人生山ありゃ谷あるという言葉がある。だからこそ、どんなにどん底でもがむしゃらに頑張ってこれていた。
 それなのに、だ。

 田中彼方(かなた)24歳。ただいま人生崖っぷち突入。


 そんなことをオフィスが立ち並ぶビル街の中心でアスファルトに膝をつきながら、彼方は思っていた。

 彼方は社会人の女性だった。過去形なのはつい先ほど無職になったからである。新卒で入社した会社。仕事と向き合って、ひたすら頑張っていた。

 彼方は女性の平均よりも高い167cmという身長で、髪の毛はオレンジベースの茶髪のベリーショート。中肉中背だが、その高い身長から社内で走り回れば嫌でも目立つ存在だった。加えて割と童顔なこともあり、幼さが残る風貌となんでも指示をきく彼方を可愛いという意味も含めて忠犬と比喩する者もいた。

 そんな彼方が仕事を頑張っていたのは、ある先輩に憧れていたからである。
 その先輩に褒めてもらいたくて、認めてもらいたくて。頼まれた仕事はどんな雑用でも笑顔で受けた。……それなのに、ある時、その先輩のミスを彼方のせいにされた。
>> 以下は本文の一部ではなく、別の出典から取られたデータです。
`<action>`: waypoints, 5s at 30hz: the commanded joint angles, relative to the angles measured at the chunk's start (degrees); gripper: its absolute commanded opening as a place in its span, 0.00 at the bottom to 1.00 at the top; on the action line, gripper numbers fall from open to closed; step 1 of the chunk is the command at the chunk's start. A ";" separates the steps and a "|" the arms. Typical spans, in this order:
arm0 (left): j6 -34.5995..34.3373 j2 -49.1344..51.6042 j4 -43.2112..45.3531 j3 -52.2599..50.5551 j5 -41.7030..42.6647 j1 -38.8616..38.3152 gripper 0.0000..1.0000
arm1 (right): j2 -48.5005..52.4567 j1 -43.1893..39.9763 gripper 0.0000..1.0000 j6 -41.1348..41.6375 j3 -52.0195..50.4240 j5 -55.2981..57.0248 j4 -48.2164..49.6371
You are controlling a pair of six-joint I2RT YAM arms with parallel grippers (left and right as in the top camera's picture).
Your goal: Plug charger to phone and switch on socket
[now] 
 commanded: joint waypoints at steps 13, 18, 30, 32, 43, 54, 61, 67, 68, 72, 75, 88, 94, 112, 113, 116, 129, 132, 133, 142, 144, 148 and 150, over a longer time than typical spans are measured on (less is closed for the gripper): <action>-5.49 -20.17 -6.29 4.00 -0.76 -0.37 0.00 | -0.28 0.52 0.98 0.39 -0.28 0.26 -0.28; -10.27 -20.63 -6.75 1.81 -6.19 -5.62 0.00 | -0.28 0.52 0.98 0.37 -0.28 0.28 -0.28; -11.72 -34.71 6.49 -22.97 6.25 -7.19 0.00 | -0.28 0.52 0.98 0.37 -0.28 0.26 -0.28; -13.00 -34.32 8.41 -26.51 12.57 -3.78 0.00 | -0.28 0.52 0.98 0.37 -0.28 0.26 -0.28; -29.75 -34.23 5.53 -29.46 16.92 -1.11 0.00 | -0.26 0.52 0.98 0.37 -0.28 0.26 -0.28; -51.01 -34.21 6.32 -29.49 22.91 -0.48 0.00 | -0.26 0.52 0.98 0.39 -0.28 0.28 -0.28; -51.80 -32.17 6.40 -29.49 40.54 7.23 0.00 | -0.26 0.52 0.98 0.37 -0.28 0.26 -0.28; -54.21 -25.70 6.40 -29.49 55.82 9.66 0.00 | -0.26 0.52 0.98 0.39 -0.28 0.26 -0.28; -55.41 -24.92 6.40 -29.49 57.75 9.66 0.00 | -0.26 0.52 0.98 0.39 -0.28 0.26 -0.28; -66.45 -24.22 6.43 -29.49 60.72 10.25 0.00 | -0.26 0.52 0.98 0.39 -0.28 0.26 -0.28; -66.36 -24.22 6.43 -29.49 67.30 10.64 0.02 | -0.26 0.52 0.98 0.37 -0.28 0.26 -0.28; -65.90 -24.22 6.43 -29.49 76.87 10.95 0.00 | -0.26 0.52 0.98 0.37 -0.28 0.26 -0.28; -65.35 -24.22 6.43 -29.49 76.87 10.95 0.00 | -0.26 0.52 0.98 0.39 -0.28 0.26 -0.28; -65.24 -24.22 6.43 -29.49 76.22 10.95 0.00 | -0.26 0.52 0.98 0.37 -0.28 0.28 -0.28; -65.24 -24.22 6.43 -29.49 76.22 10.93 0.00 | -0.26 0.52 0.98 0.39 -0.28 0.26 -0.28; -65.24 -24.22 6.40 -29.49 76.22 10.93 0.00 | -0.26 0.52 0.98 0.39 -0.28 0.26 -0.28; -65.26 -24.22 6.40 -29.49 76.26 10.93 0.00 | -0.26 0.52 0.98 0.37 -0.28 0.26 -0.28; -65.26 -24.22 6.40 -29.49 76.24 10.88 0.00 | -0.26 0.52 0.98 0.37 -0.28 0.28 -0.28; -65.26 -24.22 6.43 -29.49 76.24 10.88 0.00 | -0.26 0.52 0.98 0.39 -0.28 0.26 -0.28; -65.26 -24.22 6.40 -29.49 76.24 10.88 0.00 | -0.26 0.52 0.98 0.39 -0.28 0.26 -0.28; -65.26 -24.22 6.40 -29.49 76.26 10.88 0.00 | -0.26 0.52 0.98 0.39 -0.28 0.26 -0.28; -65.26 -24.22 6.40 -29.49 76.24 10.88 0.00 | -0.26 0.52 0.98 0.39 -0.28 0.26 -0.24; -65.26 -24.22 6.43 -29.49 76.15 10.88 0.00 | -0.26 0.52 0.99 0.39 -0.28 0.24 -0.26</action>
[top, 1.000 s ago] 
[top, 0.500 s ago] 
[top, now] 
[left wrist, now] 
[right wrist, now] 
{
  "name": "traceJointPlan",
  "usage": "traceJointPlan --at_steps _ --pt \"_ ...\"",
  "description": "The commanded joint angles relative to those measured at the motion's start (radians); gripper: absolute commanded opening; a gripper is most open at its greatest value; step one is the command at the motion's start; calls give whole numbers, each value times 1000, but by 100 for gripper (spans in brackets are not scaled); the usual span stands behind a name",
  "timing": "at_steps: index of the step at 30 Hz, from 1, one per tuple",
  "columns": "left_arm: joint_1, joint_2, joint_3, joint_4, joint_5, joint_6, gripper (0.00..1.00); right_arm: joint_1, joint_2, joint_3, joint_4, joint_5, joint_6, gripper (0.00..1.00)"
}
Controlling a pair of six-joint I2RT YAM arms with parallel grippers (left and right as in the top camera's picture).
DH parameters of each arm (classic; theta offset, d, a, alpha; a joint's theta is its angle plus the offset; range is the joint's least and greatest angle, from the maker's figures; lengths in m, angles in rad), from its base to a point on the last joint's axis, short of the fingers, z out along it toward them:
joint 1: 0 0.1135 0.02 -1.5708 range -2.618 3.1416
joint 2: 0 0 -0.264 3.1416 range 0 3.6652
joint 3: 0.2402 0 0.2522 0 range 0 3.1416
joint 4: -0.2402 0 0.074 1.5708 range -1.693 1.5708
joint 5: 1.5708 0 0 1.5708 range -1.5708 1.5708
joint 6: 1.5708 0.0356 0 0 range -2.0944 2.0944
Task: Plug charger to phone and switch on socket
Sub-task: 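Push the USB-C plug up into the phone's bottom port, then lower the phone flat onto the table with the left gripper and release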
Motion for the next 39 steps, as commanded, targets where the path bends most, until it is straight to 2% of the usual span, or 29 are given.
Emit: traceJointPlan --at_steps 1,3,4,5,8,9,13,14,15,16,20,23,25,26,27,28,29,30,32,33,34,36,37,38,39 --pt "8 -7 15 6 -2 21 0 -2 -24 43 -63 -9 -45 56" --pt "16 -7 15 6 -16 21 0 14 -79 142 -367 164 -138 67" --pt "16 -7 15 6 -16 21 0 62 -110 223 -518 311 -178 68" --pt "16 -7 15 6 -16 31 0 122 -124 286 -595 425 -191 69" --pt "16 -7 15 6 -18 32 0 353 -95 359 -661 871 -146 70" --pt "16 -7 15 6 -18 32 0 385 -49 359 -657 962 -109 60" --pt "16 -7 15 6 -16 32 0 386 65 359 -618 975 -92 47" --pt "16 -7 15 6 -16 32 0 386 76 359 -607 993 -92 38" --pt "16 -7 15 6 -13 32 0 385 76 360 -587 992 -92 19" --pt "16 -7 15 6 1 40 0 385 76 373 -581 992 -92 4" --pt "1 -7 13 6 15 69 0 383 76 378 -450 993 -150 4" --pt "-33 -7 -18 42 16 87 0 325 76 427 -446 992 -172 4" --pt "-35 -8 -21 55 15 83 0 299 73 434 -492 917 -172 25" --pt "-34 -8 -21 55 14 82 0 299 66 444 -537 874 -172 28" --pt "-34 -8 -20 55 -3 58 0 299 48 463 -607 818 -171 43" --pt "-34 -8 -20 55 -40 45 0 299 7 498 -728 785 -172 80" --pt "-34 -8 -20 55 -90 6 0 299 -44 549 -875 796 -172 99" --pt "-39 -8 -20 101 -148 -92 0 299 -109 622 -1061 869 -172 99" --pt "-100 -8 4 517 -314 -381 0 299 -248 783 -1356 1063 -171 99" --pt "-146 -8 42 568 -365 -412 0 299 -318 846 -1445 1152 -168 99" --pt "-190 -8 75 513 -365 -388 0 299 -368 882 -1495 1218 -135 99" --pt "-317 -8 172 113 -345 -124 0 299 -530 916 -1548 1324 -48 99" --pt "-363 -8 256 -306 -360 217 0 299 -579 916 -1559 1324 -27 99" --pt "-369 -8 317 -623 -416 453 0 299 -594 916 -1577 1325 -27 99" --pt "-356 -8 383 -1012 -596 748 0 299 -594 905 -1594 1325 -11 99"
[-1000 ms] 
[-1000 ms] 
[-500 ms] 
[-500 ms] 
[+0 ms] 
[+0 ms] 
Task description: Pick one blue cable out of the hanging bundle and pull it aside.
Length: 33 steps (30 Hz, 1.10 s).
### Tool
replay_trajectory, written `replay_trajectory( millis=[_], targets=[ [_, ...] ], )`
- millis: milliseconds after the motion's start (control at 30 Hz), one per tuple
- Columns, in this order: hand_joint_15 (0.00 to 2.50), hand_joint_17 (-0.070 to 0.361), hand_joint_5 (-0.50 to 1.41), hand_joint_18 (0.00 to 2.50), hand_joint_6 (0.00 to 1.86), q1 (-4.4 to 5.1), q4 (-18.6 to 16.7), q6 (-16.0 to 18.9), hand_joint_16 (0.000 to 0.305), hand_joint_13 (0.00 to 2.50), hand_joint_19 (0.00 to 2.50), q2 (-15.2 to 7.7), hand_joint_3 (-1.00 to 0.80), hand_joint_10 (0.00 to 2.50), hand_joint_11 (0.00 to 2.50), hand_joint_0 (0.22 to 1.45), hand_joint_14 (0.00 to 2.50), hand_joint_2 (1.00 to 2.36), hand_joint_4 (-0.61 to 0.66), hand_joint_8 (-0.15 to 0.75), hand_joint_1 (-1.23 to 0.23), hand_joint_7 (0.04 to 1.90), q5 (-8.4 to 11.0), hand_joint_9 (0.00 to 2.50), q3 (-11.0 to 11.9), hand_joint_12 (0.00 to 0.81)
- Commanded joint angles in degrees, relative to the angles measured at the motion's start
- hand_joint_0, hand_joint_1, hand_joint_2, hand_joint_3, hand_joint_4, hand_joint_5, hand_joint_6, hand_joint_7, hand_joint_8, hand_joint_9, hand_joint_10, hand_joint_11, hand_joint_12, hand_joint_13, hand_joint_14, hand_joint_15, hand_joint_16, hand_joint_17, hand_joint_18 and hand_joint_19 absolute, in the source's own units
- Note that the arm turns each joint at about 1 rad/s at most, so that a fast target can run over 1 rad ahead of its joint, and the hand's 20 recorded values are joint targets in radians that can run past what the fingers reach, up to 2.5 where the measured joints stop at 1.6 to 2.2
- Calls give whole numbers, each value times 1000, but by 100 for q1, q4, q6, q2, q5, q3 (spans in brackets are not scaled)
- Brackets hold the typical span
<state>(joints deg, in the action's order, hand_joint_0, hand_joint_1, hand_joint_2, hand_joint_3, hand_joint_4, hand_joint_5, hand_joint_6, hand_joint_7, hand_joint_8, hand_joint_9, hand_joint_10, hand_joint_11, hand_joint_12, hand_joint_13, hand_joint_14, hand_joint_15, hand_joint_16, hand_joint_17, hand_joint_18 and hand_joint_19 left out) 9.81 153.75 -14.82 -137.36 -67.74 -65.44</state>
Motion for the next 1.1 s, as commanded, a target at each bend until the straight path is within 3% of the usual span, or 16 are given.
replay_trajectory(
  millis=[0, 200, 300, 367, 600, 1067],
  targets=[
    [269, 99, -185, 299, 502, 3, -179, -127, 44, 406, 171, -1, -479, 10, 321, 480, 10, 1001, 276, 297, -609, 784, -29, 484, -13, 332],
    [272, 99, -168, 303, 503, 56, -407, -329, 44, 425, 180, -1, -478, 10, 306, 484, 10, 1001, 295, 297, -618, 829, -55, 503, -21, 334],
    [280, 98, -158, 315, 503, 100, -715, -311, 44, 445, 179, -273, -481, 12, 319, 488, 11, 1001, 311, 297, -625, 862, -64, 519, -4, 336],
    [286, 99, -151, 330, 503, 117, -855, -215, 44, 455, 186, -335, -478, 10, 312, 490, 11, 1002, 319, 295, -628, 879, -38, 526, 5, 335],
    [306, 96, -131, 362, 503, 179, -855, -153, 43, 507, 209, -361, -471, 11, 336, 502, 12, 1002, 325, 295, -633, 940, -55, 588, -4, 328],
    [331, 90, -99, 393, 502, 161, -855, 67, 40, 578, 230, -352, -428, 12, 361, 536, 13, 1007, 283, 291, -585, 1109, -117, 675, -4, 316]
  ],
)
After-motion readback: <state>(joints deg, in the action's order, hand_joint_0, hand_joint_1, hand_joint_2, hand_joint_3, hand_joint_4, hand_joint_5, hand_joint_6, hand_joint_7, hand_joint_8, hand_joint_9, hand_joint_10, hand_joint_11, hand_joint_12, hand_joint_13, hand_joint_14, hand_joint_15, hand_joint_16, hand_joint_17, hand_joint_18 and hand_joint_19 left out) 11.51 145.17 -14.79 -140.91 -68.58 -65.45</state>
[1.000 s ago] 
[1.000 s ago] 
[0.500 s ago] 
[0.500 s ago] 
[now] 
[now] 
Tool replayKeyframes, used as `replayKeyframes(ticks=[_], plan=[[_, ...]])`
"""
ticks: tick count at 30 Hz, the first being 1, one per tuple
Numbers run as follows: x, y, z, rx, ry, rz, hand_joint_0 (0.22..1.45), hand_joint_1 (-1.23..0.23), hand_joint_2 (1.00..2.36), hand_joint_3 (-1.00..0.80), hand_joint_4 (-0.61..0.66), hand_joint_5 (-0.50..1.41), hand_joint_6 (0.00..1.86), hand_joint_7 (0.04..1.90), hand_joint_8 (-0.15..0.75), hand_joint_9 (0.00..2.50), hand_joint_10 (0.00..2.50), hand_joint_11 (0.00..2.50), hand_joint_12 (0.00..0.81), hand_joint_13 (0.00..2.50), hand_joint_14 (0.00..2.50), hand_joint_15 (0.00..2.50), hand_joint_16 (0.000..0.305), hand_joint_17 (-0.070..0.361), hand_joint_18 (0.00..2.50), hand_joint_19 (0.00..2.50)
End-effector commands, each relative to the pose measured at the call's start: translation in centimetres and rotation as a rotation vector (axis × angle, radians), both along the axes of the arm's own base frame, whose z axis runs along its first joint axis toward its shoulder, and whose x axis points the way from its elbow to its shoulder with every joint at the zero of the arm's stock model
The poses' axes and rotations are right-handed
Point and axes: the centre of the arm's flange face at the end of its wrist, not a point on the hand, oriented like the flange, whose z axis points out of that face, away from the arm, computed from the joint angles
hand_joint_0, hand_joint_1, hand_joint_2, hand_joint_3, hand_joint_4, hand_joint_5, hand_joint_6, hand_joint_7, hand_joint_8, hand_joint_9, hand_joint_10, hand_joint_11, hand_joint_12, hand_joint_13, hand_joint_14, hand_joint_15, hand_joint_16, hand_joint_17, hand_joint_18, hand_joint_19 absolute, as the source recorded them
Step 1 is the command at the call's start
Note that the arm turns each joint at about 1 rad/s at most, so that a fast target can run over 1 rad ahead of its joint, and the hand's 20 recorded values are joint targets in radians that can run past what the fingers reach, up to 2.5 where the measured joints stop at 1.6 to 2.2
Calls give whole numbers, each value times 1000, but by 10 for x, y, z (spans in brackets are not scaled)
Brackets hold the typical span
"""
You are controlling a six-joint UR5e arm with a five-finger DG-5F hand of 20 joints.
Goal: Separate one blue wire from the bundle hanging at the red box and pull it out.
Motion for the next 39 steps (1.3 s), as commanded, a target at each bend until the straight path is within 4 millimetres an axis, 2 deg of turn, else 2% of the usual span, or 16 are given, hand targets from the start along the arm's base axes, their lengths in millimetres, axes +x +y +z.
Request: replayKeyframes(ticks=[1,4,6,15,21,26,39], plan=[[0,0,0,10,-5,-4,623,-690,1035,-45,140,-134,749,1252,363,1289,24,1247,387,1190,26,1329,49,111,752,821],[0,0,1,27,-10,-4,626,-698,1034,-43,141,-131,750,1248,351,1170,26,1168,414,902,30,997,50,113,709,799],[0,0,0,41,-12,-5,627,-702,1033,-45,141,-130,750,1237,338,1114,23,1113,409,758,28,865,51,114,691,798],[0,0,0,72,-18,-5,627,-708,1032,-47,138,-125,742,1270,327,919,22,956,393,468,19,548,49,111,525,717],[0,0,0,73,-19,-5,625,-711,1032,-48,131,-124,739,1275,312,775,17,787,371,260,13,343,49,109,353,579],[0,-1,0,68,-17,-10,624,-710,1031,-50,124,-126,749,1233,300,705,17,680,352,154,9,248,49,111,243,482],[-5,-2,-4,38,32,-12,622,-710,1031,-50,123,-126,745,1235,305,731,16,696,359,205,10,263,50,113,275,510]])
 その責任をとって自主退職に追い込まれ、職なしとなる。
 急な事でデスクの私物やらをダンボールに抱えて都内を歩くハメになり、何故こんなことにとグルグルと思考が回って、注意力散漫になり案の定転んだ。

「いててて……もうっ、なんなの……」

 転んでしまい荷物をぶちまけるも先輩のことがショックで、なかなか立ち上がれない彼方。通る人は興味もなさげに素通りする。まるで道端の石ころになった気分だと彼方は自嘲した。